The Trans-Canada highway was a dangerous place to be on Thursday and the Tache Fire Chief says his crews spent much of the day at crash sites.
Allan Rau says the calls began rolling in at 7:30 Thursday morning and never really stopped.
He indicates that the largest incident his crews responded to was along Highway 1 two miles from Provincial road 207. At 10:30 AM firefighters were called to attend to a semi leaking fluids, but when they arrived on scene they realized that things were much much worse.
“As we proceeded down there, we saw RCMP trying to slow traffic,” Rau explains. “When we got to the scene there was a large backlog of vehicles.

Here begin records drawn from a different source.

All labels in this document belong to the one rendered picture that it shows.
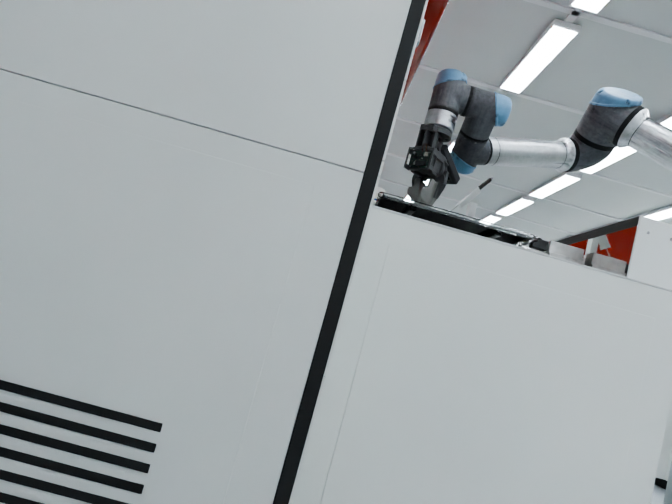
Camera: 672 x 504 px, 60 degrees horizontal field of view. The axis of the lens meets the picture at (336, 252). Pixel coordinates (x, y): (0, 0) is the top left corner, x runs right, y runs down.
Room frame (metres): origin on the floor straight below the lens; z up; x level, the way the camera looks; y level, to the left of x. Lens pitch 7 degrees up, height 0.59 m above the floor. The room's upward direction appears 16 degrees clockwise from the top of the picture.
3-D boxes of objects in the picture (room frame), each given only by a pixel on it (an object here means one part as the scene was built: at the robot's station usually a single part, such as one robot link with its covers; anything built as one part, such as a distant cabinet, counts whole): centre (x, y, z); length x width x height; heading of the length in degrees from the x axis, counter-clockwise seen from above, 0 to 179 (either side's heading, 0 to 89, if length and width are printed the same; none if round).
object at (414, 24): (1.25, -0.01, 1.02); 0.81 x 0.03 x 0.40; 1
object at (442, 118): (1.38, -0.16, 1.13); 0.08 x 0.08 x 0.05
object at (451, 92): (1.38, -0.16, 1.21); 0.09 x 0.08 x 0.11; 91
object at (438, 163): (1.37, -0.16, 1.05); 0.09 x 0.08 x 0.12; 140
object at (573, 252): (1.32, -0.50, 0.89); 0.08 x 0.03 x 0.03; 91
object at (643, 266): (1.39, -0.60, 0.89); 0.55 x 0.09 x 0.14; 1
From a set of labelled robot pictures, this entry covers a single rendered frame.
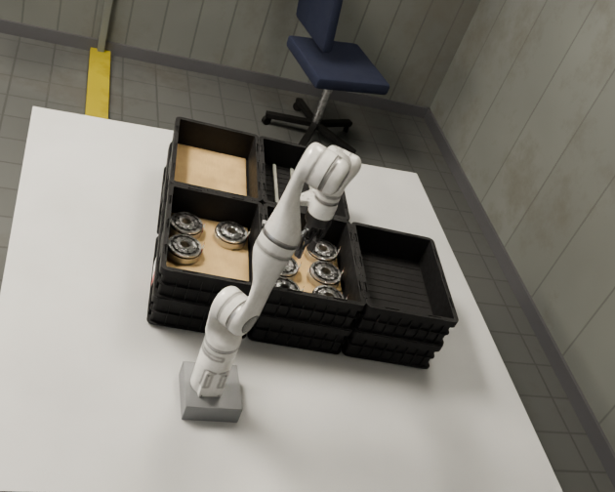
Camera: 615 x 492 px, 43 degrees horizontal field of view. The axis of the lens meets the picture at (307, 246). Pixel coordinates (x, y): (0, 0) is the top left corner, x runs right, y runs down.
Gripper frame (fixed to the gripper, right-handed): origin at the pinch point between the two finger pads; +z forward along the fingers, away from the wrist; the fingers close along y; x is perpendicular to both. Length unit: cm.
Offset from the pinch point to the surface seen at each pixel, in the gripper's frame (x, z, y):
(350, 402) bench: -35.0, 30.3, -4.5
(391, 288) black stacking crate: -17.9, 17.2, 33.0
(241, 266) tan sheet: 15.3, 17.2, -4.8
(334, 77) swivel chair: 116, 46, 185
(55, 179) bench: 88, 30, -18
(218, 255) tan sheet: 22.9, 17.2, -7.5
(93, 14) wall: 257, 77, 137
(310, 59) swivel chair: 136, 46, 187

We saw a few overturned semis, there were some semis in the ditch, there were cars and pickup trucks and some had collided with each other...”
According to Rau, this mayhem was all collateral damage of vehicles trying to slow down for another accident that had happened further ahead.
Reflecting on this specific scene, Rau says he saw three semis that had lost control and around ten other vehicles. However, he stresses, that was not the extent of what he witnessed.
“As we were departing, we took an intersection to head back on the west side of the Trans-Canada when we noticed two more semis in the ditch and a few more vehicles that were damaged.”
As firefighters continued towards their respective stations, Rau tells of still more vehicles that had lost control and hit on another, or, were merely stuck in deep snow.
“We covered a pretty good stretch of the Trans-Canada,” Rau states.
Meanwhile, Southern Health indicates that several ambulances were sent out to attend to the various scenes along Highway 1. Ste. Anne Hospital, being the nearest to the pile-up, declared a Code Orange emergency after the staff received a sudden influx of patients. Southern Health informs us that four ambulances dropped off injured patients at the hospital.
The Trans-Canada Highway between Ste. Anne and Deacon's Corner remains closed, but RCMP indicate that it will likely re-open late Thursday evening.